### Supplied entries
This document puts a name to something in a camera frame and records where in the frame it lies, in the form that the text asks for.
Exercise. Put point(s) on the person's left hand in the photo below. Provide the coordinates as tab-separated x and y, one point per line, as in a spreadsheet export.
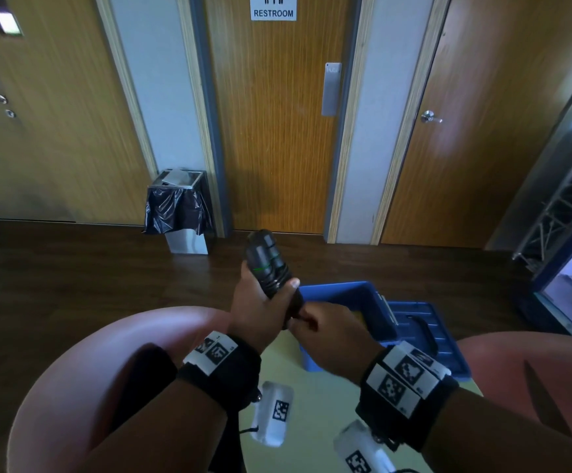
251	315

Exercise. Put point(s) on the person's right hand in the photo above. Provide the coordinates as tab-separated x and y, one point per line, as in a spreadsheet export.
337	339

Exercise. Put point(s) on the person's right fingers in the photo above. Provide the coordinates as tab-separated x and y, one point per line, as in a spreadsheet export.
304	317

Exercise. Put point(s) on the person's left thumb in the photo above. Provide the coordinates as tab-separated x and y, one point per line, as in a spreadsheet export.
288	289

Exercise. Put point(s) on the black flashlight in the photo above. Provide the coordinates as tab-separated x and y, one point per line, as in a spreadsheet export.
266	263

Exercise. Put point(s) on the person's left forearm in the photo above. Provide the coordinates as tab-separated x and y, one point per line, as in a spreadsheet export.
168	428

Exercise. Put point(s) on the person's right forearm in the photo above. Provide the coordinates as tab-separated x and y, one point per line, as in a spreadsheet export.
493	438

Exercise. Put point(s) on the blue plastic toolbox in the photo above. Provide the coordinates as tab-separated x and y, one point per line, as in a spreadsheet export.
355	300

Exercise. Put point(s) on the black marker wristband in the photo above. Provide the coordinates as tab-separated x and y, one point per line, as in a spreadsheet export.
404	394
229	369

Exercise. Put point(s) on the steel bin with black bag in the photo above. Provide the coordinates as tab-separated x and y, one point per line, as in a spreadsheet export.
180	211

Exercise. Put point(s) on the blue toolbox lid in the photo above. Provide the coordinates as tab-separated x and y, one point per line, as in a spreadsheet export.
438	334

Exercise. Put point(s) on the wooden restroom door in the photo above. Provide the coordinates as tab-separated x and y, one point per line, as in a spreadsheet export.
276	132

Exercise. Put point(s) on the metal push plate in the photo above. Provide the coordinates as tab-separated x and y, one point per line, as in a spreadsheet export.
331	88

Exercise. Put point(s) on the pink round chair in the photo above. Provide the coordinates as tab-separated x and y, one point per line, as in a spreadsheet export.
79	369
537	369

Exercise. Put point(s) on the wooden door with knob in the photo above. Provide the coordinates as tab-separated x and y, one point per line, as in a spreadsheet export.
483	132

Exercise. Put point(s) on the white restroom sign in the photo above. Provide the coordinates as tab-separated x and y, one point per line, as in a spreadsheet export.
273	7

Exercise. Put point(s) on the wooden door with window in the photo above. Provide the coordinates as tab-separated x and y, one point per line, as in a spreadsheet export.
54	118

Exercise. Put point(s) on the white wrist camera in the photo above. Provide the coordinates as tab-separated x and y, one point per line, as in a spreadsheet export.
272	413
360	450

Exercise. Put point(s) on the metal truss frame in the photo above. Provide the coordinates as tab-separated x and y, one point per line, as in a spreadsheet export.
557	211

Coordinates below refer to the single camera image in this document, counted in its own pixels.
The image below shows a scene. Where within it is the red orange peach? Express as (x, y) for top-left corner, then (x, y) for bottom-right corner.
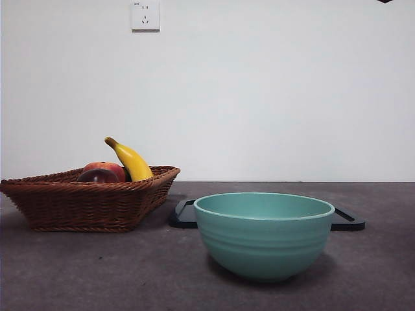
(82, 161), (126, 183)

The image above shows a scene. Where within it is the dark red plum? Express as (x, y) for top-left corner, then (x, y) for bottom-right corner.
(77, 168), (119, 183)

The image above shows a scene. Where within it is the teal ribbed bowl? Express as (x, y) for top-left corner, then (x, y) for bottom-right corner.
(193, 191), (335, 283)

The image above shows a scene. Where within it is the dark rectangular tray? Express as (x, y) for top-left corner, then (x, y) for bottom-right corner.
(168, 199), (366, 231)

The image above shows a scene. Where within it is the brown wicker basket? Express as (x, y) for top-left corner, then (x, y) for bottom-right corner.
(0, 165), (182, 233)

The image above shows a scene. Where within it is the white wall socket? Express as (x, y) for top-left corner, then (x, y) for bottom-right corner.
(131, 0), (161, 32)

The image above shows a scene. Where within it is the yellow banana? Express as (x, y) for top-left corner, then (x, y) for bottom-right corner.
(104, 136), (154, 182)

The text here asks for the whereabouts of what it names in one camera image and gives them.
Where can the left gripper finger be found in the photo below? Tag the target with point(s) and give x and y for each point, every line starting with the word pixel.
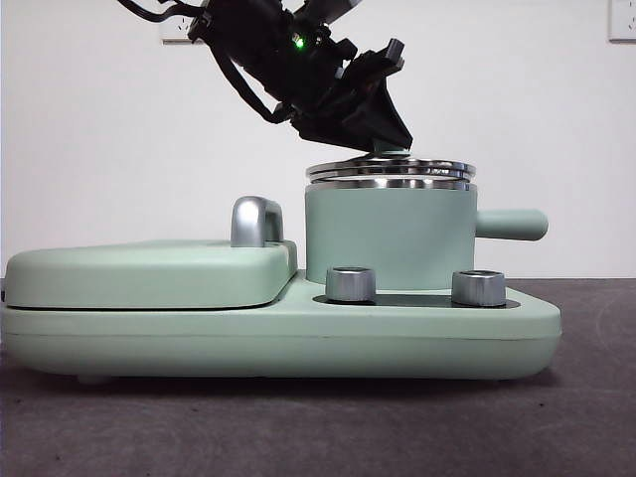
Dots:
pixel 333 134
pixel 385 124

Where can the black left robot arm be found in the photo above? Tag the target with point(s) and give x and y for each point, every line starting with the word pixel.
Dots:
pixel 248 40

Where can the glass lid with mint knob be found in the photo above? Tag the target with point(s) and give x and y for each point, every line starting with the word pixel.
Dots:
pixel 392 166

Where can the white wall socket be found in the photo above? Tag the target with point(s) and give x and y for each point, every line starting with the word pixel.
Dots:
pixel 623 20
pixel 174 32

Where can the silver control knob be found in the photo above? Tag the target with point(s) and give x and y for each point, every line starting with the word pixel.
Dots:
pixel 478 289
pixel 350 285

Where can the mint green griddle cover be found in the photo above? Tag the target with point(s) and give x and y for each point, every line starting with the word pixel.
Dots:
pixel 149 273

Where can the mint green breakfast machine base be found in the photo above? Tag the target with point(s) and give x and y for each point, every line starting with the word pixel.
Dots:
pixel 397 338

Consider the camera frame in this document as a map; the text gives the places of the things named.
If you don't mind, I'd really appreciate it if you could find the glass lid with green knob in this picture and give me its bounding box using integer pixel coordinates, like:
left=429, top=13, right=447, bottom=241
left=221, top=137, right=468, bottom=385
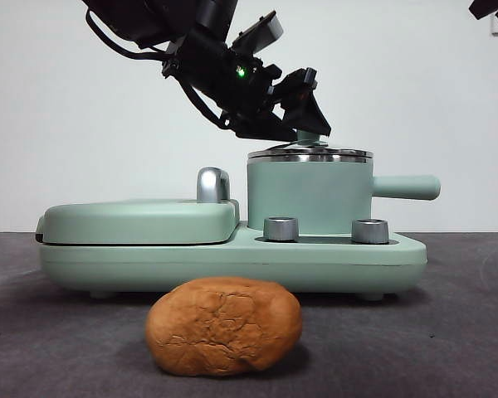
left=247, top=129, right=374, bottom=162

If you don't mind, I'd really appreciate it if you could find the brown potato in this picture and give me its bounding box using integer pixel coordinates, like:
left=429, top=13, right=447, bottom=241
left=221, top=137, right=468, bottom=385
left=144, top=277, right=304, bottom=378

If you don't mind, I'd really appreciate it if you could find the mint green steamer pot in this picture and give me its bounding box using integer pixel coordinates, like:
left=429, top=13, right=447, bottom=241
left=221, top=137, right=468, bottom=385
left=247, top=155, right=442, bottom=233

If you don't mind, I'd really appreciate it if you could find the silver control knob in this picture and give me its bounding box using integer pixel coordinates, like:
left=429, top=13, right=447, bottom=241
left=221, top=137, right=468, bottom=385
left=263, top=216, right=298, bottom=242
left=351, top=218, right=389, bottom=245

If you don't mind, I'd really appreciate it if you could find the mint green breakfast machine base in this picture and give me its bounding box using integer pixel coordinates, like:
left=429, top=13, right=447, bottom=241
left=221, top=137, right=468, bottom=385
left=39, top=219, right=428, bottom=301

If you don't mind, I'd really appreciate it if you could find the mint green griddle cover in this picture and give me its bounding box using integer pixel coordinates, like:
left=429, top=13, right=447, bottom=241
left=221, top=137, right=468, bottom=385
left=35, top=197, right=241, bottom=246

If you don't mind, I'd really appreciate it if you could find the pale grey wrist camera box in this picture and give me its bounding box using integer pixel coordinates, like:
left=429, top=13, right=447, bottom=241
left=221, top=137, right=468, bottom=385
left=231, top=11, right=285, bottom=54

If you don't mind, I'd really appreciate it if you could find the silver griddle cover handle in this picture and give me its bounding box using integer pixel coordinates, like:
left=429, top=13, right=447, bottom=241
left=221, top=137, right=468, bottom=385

### Your task
Check the listing above for lines containing the string "silver", and copy each one.

### Answer box
Where can the silver control knob be found in the photo above? Tag the target with point(s) and give x and y for each point, every line starting with the word pixel.
If you don't mind, I'd really appreciate it if you could find the silver control knob in this picture and give me its bounding box using integer pixel coordinates, like:
If you don't mind, I'd really appreciate it if you could find the silver griddle cover handle in this picture and give me its bounding box using integer pixel coordinates, like:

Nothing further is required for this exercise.